1. The Breusch-Pagan test: This test is based on the assumption that residuals can be linearly related to explanatory variables. It examines if the estimated variances are significantly different from each other, which indicates heteroscedasticity.

2. The White test: A more general approach than the Breusch-Pagan test, the White test allows for nonlinear correlations between residuals and explanatory variables. This test is particularly useful when you have a large number of explanatory variables and complicated distributions.

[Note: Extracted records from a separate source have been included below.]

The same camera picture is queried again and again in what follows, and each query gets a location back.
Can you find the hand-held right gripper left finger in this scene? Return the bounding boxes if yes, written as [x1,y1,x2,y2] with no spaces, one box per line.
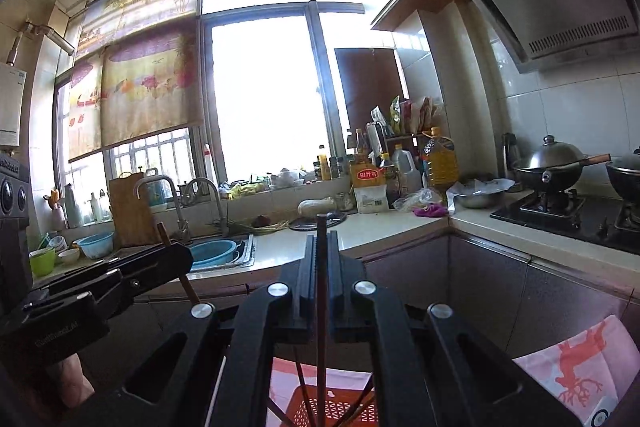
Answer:
[85,234,321,427]

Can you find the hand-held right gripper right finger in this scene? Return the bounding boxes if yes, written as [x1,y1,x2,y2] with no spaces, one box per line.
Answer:
[327,231,583,427]

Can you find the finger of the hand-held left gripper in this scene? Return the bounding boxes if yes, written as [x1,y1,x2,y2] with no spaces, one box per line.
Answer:
[90,243,195,284]
[22,268,153,314]

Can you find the dark wooden chopstick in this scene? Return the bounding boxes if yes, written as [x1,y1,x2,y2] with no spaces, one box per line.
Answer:
[293,359,317,427]
[315,214,329,427]
[336,374,376,427]

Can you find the brown wooden chopstick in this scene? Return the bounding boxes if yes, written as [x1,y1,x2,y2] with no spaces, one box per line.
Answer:
[156,222,202,304]

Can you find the red plastic basket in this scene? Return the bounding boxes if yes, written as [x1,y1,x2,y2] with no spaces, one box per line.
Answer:
[267,384,377,427]

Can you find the person's left hand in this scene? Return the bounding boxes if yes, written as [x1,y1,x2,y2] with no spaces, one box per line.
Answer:
[46,351,96,410]

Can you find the light blue bowl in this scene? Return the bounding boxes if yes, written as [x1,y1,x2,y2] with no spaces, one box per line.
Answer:
[74,232,115,260]

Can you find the blue plastic basin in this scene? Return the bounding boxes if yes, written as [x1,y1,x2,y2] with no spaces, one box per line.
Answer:
[189,239,238,267]

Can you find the wooden cutting board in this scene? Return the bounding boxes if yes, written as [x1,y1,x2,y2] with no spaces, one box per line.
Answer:
[108,172,160,249]

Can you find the steel sink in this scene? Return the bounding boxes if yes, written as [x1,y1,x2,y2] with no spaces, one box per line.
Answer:
[186,233,257,272]

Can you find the green plastic cup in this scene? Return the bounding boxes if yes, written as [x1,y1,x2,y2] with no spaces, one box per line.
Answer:
[29,248,57,278]

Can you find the white radish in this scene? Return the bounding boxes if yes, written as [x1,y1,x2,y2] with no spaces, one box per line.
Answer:
[298,197,337,218]

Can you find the chrome kitchen faucet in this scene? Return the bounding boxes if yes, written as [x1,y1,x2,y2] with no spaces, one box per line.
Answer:
[133,175,227,244]

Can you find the green onions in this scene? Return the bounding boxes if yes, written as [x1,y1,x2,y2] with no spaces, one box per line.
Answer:
[210,218,291,235]

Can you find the white bag with yellow label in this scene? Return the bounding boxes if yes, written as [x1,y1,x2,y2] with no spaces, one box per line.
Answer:
[350,162,390,214]

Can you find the white thermos flask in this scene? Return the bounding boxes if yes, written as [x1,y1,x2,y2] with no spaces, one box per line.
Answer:
[64,183,84,229]

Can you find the clear plastic bag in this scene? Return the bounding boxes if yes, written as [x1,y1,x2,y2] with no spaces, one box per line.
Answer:
[392,188,443,212]

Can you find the white plastic jug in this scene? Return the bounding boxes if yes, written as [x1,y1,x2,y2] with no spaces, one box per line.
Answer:
[391,145,423,200]

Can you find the grey base cabinet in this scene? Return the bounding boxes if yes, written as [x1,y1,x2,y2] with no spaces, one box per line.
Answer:
[135,232,640,360]

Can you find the yellow cooking oil bottle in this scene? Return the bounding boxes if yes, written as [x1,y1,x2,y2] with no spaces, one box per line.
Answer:
[422,127,460,194]

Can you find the steel bowl with plastic wrap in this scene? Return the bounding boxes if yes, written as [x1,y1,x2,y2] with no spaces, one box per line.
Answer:
[446,178,516,214]

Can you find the row of snack packets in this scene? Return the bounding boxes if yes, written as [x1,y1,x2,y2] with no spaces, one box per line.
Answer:
[370,95,443,136]

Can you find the printed window blind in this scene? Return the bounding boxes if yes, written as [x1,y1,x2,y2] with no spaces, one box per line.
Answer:
[66,0,205,164]

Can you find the brown board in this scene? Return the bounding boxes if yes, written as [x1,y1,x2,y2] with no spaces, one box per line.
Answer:
[334,47,407,132]

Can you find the white water heater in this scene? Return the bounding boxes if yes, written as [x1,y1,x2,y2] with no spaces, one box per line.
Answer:
[0,66,28,148]

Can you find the steel kettle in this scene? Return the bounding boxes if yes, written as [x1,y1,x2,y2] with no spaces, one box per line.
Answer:
[501,133,521,180]

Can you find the black wok with steel lid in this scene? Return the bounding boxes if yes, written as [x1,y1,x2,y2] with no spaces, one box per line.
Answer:
[514,135,612,194]

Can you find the black gas stove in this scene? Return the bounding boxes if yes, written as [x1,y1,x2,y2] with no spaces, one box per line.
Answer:
[490,189,640,255]

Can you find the metal exhaust pipe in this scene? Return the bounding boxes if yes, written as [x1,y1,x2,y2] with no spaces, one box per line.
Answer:
[7,21,76,66]

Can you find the pink printed cloth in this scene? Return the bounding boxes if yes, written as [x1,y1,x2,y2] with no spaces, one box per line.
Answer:
[267,314,640,427]

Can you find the black wok with dark lid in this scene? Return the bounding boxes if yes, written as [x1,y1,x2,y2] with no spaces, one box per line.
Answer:
[605,148,640,202]

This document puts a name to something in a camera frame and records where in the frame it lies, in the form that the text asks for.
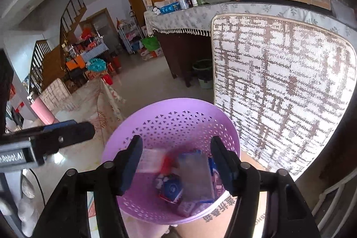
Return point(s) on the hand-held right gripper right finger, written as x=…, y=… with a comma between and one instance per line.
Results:
x=223, y=168

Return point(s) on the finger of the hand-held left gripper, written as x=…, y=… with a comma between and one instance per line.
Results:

3. The Goldfeld-Quandt test: This test involves splitting the dataset into smaller parts and running separate regression analyses on each partition. If the variances of the two samples are significantly different, heteroscedasticity is present.

4. The Bartlett test: An extension of the Levene test particularly useful for comparing multiple groups to test for heteroscedasticity. The Bartlett test calculates the ratio of the largest sample variance to the smallest sample variance and tests if the difference is statistically significant.

5. The Levene test: A less extreme version of the Bartlett test, it tests if the difference in variances across groups is significant based on their means or medians.

6. The Glejser test: This test is based on regressing the absolute residuals on explanatory variables. A significant relationship between the absolute residuals and explanatory variables indicates heteroscedasticity.

These tests can help identify heteroscedasticity in datasets, enabling researchers to address and account for this issue in their data analysis process.